Problem:
In the entries that follow, how many lines hold "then"? Nothing but the number is expected.

Dataset content:
*** Block opens ***

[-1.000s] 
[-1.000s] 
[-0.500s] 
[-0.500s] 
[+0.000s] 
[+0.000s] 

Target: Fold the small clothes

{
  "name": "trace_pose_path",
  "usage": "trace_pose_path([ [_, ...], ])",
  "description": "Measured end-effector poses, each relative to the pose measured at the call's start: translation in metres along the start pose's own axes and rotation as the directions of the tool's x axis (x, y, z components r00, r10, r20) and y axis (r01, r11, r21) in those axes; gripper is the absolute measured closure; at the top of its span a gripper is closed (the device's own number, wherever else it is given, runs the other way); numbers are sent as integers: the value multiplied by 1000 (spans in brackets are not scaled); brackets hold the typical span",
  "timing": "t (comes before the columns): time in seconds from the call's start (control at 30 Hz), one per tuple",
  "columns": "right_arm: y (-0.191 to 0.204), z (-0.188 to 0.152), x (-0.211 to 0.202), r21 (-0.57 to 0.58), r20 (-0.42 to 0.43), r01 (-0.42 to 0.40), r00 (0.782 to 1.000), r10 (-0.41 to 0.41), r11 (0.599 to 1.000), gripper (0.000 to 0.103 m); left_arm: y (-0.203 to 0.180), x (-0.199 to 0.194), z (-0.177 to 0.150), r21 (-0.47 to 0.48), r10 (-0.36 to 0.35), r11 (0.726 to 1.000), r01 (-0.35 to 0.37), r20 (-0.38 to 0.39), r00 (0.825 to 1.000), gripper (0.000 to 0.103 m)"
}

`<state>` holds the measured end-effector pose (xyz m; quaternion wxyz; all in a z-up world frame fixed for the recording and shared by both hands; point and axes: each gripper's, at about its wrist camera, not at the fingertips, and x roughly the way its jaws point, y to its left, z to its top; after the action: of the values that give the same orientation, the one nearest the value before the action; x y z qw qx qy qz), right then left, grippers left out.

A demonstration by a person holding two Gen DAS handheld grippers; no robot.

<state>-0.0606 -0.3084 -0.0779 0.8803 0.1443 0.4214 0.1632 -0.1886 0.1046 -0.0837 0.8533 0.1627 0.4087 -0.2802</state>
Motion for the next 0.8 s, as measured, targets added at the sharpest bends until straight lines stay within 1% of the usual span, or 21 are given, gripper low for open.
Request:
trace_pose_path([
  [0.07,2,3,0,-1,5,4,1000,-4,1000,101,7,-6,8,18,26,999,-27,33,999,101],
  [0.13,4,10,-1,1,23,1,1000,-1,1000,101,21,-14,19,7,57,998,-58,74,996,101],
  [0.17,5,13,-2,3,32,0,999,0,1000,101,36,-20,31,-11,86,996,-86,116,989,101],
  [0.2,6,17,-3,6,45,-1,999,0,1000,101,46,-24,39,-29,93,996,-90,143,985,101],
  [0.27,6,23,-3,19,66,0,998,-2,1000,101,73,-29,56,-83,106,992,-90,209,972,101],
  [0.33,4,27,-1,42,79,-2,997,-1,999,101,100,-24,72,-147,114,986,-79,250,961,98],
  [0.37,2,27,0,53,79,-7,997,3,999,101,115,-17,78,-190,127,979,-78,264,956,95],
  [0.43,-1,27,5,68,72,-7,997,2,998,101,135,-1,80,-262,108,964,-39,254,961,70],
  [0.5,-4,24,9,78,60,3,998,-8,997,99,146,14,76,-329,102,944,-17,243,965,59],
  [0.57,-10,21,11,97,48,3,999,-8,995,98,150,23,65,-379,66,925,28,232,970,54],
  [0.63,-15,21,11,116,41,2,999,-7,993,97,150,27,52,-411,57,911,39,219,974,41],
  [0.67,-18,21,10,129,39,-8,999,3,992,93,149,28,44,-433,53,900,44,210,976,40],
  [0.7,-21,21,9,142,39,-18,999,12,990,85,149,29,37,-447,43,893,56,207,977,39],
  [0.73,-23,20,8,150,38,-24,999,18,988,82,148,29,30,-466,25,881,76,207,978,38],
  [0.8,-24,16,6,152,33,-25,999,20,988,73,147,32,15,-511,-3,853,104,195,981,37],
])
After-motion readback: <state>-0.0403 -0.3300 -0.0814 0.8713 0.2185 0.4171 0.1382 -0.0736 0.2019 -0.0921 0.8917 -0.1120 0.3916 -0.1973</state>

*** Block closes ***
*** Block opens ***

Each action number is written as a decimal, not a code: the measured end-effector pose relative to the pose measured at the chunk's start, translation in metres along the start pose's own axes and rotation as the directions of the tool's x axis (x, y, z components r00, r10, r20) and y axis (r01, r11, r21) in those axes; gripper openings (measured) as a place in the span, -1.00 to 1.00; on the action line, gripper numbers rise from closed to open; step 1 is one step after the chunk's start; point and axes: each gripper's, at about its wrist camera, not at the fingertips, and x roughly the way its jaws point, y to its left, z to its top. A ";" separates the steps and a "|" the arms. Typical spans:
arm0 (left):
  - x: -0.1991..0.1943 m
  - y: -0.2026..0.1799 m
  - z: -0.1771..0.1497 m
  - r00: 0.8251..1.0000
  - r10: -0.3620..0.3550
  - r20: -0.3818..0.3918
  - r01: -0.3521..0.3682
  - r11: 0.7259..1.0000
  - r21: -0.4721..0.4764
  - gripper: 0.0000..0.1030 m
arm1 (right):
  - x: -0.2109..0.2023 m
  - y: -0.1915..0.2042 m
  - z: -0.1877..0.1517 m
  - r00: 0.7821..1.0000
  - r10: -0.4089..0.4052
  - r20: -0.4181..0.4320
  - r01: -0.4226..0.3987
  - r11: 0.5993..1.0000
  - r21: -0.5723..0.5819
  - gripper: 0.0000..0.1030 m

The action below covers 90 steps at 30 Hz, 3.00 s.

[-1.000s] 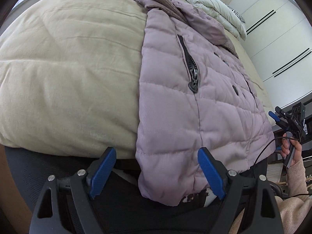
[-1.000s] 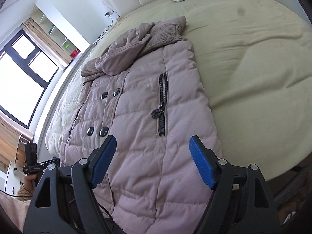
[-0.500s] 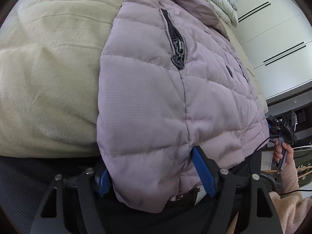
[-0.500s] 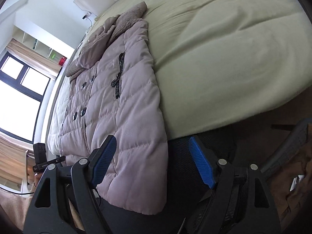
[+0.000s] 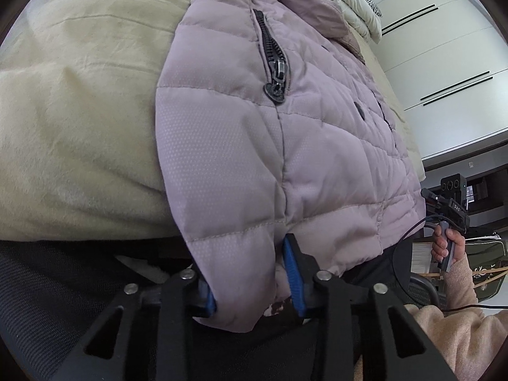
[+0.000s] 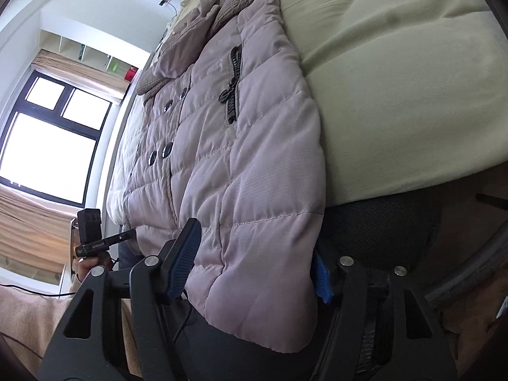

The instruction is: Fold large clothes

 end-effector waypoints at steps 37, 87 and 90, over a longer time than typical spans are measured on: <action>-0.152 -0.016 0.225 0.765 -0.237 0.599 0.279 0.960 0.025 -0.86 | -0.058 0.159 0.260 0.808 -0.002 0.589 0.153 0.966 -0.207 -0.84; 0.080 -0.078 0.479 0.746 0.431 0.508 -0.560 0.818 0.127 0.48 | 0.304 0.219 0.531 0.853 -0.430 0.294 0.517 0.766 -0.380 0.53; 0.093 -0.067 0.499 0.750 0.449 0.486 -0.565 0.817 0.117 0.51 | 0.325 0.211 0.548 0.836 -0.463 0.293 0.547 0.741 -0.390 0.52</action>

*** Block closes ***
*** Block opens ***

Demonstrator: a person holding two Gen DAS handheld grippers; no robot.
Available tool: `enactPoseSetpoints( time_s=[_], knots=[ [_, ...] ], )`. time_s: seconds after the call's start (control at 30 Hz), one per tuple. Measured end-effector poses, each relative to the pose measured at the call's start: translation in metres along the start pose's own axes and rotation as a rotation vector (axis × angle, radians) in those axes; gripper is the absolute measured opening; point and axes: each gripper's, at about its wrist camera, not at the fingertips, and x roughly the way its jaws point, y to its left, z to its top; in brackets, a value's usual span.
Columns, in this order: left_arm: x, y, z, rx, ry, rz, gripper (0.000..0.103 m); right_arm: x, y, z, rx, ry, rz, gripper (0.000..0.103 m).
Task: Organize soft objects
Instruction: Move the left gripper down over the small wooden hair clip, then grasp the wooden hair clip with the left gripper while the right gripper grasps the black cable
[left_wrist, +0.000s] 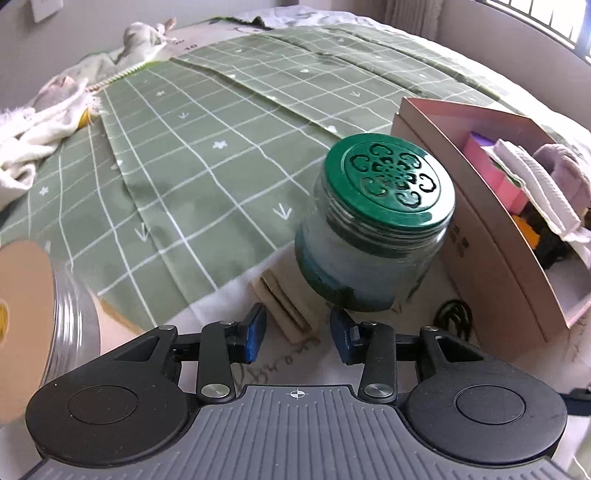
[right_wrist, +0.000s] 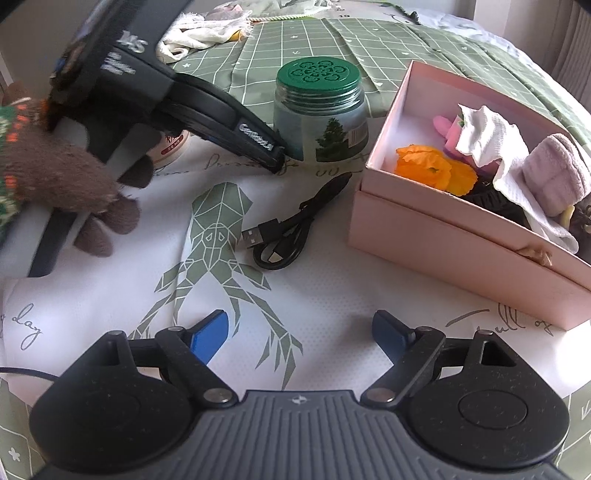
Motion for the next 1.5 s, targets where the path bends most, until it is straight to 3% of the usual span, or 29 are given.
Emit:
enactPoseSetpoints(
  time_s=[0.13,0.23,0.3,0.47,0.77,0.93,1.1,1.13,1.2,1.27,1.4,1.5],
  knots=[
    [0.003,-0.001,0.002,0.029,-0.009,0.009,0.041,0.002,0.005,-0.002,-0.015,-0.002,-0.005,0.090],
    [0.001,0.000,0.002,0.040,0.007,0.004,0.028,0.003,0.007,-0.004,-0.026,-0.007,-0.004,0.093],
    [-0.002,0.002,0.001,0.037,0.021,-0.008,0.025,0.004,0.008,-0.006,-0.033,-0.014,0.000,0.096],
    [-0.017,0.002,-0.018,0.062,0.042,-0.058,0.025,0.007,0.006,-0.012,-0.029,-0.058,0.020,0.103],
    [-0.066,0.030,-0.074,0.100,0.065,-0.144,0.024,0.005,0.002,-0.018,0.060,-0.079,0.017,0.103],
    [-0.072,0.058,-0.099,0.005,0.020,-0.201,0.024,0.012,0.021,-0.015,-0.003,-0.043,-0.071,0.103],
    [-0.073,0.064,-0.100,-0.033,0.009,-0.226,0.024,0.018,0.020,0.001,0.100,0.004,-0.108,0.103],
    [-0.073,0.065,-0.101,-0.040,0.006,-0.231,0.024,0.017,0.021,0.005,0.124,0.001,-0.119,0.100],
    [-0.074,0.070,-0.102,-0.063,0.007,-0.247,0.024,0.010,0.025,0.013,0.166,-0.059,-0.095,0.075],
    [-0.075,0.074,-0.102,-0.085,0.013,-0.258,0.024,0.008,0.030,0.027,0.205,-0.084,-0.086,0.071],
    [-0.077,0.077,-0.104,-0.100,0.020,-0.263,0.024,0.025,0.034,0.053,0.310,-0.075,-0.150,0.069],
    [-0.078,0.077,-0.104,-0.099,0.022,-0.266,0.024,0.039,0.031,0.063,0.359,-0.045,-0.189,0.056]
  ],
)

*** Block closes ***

Response to the exercise:
2